Some writers have observed the play of light. The short-story writer Katherine Mansfield wrote that ‘the leaping, glittering sea was so bright it made one’s eyes ache to look at it.’ 1 Poet Ursula Bethell referred to ‘this hallowed clarity’. 2 Writer Monte Holcroft made light central to his philosophy. His essay of 1940, The deepening stream, ends with a vision of a New Zealand intellectual tradition in which the individual merges with the environment. He describes the light at Lake Heron amid the Southern Alps: ‘I watched the colours change on the mountains across the lake, wondering at the depths which lie between the hard brilliance of noon and the tender drift of shadows in the dusk.’ 3

Photography and cinema

Photographers have often noted that images taken in New Zealand have an unusual contrast and brilliance of colour, but few have identified this as producing a distinct school of photography based on the effect of the light.

Similarly some international film-makers may well have been drawn to New Zealand by the quality of light, although the relatively cheap production costs are a more likely explanation. Only the New Zealand actor and director Sam Neill, in 1977, saw light as creating a future for local movies: ‘When New Zealand films reach a sort of maturity, there will be a special look about them that will be unlike any film in the world. It’s because of this incredible clarity of light we have here.’ 4 But it is also true that some New Zealand films, such as those by Vincent Ward, have a dark and brooding atmosphere.

Painting

Of all the visual artists, painters have been most influenced by New Zealand’s light. In 1911 a reviewer praised the artist Alfred Walsh for depicting it in works such as ‘Low tide, Kaikoura coast’. In 1929 Christopher Perkins, an English artist who had just come to New Zealand, said that ‘the future of New Zealand as a country for painters [was] guaranteed by its marvellous light’. 5 He attempted to capture this in his own paintings.

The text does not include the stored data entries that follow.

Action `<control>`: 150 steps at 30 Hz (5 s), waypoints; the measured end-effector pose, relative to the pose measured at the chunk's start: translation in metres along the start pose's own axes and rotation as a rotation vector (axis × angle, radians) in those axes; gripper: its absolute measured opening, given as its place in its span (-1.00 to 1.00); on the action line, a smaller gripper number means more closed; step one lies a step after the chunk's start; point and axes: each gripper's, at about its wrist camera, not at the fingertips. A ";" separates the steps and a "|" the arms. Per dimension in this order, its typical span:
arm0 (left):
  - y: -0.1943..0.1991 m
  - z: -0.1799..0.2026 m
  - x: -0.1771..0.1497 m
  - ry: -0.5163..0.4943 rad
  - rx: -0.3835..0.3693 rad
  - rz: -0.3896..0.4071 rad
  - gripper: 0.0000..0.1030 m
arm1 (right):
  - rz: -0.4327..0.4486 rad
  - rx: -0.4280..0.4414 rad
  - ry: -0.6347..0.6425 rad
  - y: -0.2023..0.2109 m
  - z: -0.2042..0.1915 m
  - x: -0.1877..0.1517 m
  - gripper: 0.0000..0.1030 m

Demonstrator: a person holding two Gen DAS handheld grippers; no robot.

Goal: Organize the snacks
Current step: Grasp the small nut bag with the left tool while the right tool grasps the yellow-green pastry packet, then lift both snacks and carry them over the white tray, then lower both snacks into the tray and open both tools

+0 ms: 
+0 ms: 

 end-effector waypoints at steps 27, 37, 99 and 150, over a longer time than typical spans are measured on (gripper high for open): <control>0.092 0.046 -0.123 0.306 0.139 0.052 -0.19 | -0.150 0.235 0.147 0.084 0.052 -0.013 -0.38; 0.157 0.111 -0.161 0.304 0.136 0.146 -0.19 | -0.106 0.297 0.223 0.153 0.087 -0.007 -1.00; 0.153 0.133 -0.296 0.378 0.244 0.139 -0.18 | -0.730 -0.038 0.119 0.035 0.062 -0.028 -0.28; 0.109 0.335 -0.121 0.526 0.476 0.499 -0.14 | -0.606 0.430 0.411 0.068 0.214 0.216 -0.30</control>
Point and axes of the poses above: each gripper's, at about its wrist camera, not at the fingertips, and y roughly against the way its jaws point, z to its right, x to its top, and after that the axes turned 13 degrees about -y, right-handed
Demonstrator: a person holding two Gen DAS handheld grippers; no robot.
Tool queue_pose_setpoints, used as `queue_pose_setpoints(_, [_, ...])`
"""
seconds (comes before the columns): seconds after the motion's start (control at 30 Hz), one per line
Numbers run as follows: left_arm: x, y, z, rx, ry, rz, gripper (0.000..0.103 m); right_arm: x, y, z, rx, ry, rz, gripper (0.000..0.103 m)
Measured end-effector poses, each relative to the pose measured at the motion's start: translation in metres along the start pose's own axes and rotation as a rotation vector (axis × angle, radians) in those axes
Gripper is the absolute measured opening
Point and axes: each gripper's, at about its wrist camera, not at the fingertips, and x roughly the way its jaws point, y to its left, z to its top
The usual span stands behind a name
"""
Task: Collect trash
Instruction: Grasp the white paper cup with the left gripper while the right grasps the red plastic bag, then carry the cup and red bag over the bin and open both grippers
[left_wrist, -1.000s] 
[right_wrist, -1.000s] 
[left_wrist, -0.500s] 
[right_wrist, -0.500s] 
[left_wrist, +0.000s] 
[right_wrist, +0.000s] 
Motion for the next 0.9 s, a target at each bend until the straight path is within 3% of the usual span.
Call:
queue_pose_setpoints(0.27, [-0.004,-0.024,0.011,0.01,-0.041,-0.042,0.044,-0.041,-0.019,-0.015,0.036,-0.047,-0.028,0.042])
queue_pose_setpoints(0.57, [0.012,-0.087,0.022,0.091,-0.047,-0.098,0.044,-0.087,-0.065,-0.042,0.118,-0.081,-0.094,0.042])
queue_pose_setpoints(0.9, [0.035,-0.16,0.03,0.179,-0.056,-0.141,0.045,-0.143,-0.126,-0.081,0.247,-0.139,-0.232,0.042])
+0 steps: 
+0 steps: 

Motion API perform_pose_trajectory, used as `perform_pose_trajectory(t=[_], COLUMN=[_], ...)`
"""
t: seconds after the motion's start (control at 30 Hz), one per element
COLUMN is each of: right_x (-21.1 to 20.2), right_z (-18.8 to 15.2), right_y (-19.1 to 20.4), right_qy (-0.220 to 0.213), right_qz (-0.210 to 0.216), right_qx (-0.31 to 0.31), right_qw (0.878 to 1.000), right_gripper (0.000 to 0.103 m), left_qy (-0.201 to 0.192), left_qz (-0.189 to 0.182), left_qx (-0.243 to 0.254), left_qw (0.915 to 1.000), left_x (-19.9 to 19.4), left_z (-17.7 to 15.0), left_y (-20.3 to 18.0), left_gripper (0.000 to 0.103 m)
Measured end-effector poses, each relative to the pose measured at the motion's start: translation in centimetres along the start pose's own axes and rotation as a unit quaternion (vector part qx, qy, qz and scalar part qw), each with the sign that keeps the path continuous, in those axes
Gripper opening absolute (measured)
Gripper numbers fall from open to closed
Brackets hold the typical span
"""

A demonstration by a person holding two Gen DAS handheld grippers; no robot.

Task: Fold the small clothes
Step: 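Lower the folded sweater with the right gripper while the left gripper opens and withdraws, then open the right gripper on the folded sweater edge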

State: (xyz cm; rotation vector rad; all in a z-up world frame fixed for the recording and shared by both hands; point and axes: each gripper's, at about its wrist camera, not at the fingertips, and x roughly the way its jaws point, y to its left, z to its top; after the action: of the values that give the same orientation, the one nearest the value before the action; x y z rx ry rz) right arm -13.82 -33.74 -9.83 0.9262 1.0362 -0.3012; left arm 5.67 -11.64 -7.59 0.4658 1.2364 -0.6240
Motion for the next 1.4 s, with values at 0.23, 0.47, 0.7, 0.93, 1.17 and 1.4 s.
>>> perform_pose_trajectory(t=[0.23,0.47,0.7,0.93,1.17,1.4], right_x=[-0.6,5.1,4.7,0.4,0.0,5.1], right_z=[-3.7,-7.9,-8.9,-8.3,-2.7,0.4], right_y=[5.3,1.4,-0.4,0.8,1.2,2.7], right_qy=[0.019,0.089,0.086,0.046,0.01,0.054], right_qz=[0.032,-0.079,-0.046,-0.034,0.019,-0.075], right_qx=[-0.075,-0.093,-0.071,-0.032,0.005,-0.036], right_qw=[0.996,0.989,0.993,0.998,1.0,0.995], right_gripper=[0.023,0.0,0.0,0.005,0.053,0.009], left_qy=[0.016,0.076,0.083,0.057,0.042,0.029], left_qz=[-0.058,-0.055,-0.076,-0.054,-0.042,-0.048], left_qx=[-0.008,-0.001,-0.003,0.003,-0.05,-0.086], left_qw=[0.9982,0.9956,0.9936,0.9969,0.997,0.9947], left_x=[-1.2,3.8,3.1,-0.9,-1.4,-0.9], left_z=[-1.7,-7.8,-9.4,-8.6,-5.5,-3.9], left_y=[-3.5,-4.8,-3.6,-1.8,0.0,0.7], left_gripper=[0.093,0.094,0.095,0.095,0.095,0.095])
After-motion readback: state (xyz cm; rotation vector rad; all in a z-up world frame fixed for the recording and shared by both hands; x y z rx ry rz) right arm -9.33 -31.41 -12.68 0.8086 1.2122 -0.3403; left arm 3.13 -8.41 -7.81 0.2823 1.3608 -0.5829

In the next few years the critic James Shelley contrasted the ‘hazy atmosphere’ of northern countries with New Zealand, where ‘the mountain fairly bounds across the sky’. 6

Brave new world

In 1934 the poet and art critic A. R. D. Fairburn compared New Zealand and British art: ‘There is no golden mist in our air, no Merlin in our woods, no soft, warm colours … Hard, clear light reveals the bones, the sheer form, of hills, trees, stones and scrub. We must draw rather than paint, even if we are using a brush, or we shall not be perfectly truthful.’ 7

Painting in the 1960s

In 1969 Gordon H. Brown and Hamish Keith published An introduction to New Zealand painting 1839–1967. They stated that light, along with landscape, was central to understanding New Zealand painting. There were 30 references to the subject in the index. Their study featured earlier artists (Charles Heaphy and Alfred Sharpe) and more recent painters (Rita Angus and William Sutton). Hamish Keith has since noted that in the 1960s, he and other art historians ‘put the Great New Zealand Light on the front of our bicycles.’ 8

Several painters supported the idea that light was a key factor. Colin McCahon praised the landscape painter Toss Woollaston’s work for being ‘bright with New Zealand light’. McCahon embellished several of his paintings with the words, ‘As there is a constant flow of light we are born in the pure land’. Pat Hanly produced a series of cut-out ‘Figures in light’, and Don Binney’s sharply defined bird images were seen as a response to the hard light. Binney commented that the importance of light was ‘a myth worth believing in’. 9

Painting from the 1980s onwards

In 1983 the art historian Francis Pound attacked the notion that artists were influenced by the light as ‘meteorological determinism’. He claimed that hard-edged imagery had more to do with artists’ stylistic concerns – their ‘frames’ – than with the local environment. He also pointed out that some artists such as the 19th-century Dutch immigrant Petrus van der Velden had predominantly painted darkness and shadow.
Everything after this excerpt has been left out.